Nor do I feel quite sure that Mr. Whistler has been himself always true to the dogma he seems to lay down, that a painter should paint only the dress of his age and of his actual surroundings: far be it from me to burden a butterfly with the heavy responsibility of its past: I have always been of opinion that consistency is the last refuge of the unimaginative: but have we not all seen, and most of us admired, a picture from his hand of exquisite English girls strolling by an opal sea in the fantastic dresses of Japan? Has not Tite Street been thrilled with the tidings that the models of Chelsea were posing to the master, in peplums, for pastels? Whatever comes from Mr. Whistler's brush is far too perfect in its loveliness to stand or fall by any intellectual dogmas on art, even by his own: for Beauty is justified of all her children, and cares nothing for explanations: but it is impossible to look through any collection of modern pictures in London, from Burlington House to the Grosvenor Gallery, without feeling that the professional model is ruining painting and reducing it to a condition of mere pose and pastiche.
— Oscar Wilde, "The Relation of Dress to Art: A Note in Black and White on Mr. Whistler's Lecture",
Pall Mall Gazette
, February 28, 1885.

If you read the entire short piece, you'll find that it is only about art (plus fashion, which Wilde took to be a vulgarization of art) and its relation to modernity. Wilde was wryly criticizing

art-theory
lecturing, in the same breath as Wilde decrying, as uncreative, a consistency between an artist's artworks themselves (and thereby praising Whistler's actual work if not theory).

However, Wikipedia is emphatically not the place for editors' own original work, new ideas, or creative self-expression (except maybe decorating your user page, a little).

If you paid attention to and thought about the Wilde material, you will have noticed something Wikipedia-important: He especially criticizes artists' use of models and any expectations artists or critics might have that art should depend on and closely mirror observed life.

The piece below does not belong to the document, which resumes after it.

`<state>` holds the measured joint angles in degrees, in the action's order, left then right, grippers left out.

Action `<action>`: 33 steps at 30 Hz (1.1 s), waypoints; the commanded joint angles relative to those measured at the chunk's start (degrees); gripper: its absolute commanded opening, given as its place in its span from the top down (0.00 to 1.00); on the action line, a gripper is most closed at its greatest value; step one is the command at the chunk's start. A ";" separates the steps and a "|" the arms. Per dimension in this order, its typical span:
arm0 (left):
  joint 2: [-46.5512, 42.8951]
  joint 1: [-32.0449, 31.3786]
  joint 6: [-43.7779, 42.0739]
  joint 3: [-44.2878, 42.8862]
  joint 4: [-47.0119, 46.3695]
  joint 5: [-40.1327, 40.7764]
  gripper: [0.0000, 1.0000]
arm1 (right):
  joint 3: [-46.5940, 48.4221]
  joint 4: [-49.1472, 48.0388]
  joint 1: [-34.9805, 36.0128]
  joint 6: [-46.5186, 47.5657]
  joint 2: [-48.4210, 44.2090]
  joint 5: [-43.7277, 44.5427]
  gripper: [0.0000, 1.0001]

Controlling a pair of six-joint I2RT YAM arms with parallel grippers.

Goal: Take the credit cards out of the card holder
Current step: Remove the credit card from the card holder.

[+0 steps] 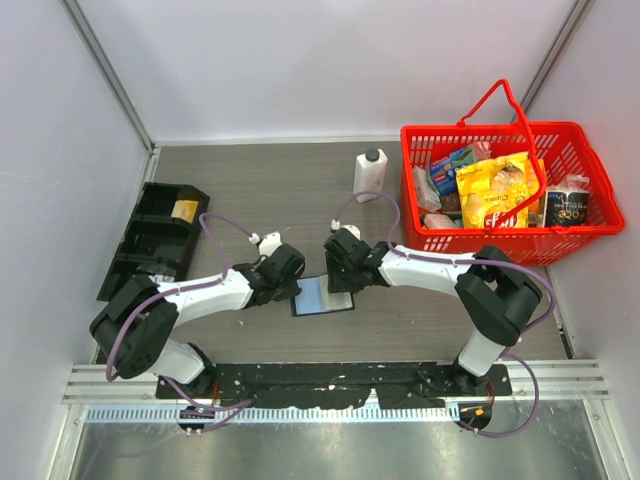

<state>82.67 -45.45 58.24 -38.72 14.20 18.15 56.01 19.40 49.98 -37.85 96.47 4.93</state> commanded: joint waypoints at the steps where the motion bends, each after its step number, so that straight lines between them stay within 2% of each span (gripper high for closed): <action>1: 0.30 -1.39 1.26 0.05 -1.54 -1.72 0.76 | 1.38 -2.35 -0.05 1.28 -3.47 -1.41 0.57; 4: 0.12 -1.83 1.26 -0.13 -1.54 -1.45 0.82 | 2.70 -1.12 -0.05 1.81 -4.88 -1.76 0.57; 13: -0.06 -2.10 1.35 -0.22 -1.28 -1.10 0.85 | 3.67 -0.85 0.03 1.46 -6.82 -4.05 0.57; 22: -1.64 -2.10 2.49 0.66 -1.01 -0.22 0.85 | 1.30 -9.02 -0.05 0.40 -5.77 -17.39 0.57; 24: -2.51 -2.19 3.02 1.19 -0.75 0.48 0.85 | 0.95 -9.29 -0.05 0.05 -5.15 -17.85 0.56; 30: -8.13 -2.18 5.39 3.30 1.71 3.99 0.76 | -1.07 -8.76 -0.93 -0.56 -6.37 -13.37 0.55; 33: -12.88 -2.19 5.05 3.39 2.59 4.88 0.71 | -4.41 -10.60 -4.00 -1.09 -8.05 -12.92 0.54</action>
<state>75.33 -47.31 62.37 -35.79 15.55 19.40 54.50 11.86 49.04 -37.82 91.35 -9.50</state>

In other words, Wilde's stance on art is hostile to using and following sources, if this viewpoint is analogized to our writing of what we write on this site. The Wildean position obviously cannot be applied to writing an encyclopedia, which is entirely unlike a painting or a poem (or an unusual hat design).

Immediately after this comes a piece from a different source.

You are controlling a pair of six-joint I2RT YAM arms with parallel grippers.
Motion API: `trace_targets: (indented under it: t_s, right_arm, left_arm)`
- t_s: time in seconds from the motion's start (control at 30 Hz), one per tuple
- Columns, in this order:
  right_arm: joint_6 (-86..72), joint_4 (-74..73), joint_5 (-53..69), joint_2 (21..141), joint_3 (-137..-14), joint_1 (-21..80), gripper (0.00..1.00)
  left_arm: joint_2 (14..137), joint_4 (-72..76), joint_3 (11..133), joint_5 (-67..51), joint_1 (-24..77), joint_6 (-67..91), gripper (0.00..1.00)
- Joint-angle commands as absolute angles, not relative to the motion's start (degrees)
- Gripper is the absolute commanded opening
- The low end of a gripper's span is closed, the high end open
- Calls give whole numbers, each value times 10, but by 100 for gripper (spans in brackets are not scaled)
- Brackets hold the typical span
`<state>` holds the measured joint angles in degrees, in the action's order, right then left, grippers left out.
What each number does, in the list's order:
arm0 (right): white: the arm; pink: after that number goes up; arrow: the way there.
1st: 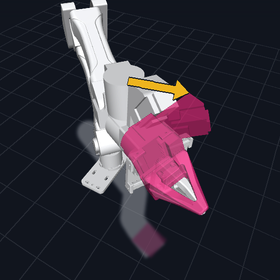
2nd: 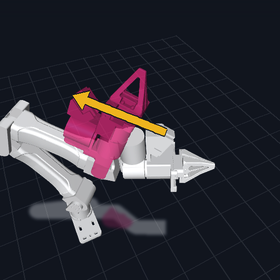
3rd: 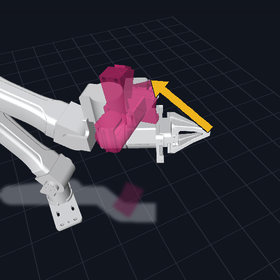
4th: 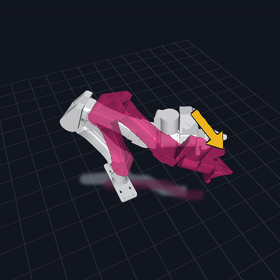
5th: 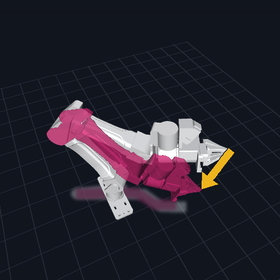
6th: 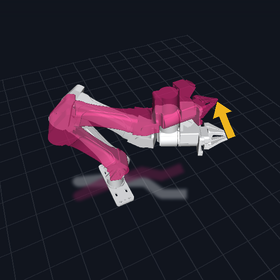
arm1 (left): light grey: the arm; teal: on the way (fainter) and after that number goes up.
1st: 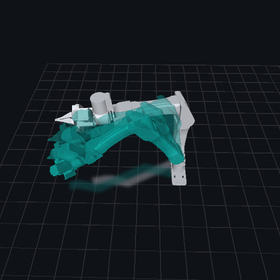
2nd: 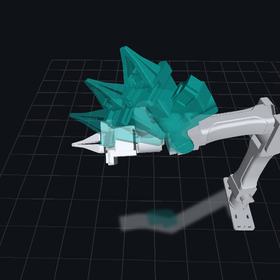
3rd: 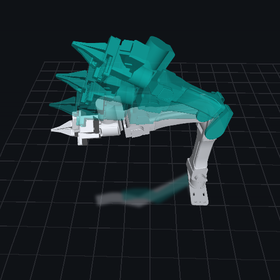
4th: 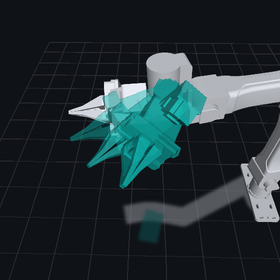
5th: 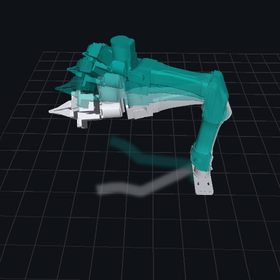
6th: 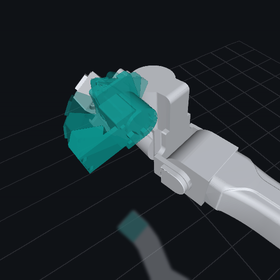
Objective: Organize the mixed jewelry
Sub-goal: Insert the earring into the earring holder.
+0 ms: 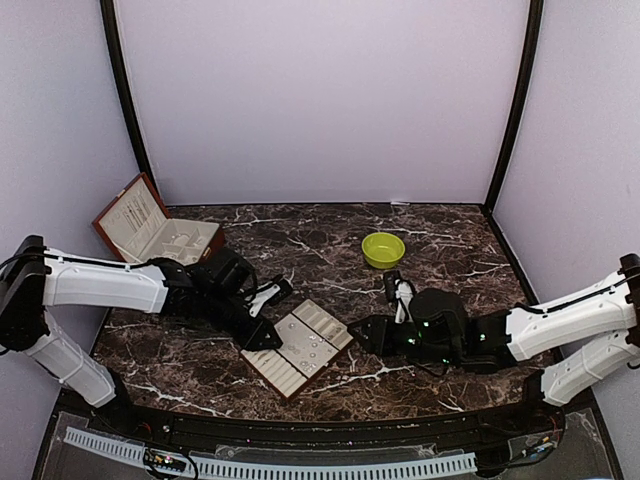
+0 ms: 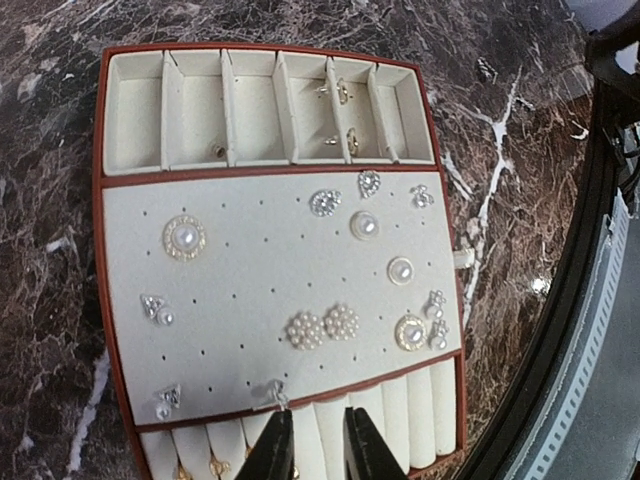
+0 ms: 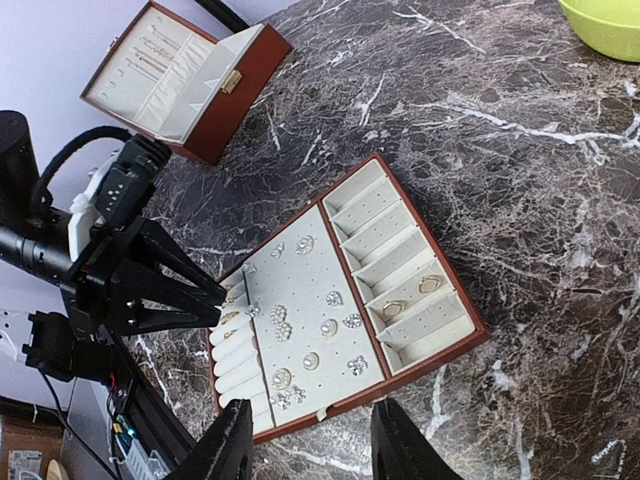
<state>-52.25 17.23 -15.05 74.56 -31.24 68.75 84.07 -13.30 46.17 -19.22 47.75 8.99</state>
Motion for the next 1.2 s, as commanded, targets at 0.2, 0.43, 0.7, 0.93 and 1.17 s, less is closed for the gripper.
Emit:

If you didn't read it, don't quote it

The lesson here: If you haven't actually read a work, don't purport to quote from it, or your assumptions about what it meant (if you even get the out-of-context words right at all) are apt to be embarrassingly incorrect. As Robert Anton Wilson put it: "Never assume, for when you do, you make an ass out of u and me."[a] He was being generously egalitarian in including the reader/listener along with the assumer.

Don't cast aspersions on other editors' mentalities

The Emerson and Wilde quotations are often theoretically pertinent in regard to

common sense adjustments to an outmoded approach to how we do something around here. However, many editors are apt to interpret your likening their arguments to small- and closed-mindedness as a civility lapse and aspersion-casting, if not an outright personal attack. Expect to be questioned as to your motive for quoting Emerson or Wilde insulting people with whom they disagreed. They weren't subject to Wikipedia's behavioral guidelines
; you are.

Notes

  1. ^ The same sentiment in slightly different wording has also been attributed to Jerry Belson. This modern aphorism was popularized on the TV series The Odd Couple in 1973, and re-popularized much later by Ellen DeGeneres. It is well known enough now to appear as a succinct entry in Urban Dictionary, and to be the subject of a webcomic panel in xkcd (hover the cursor over the comic for secondary, related, joke pop-up). However, according to quoteinvestigator, the earliest appearance is in a 1957 advert, and it should only be attributed to anonymous.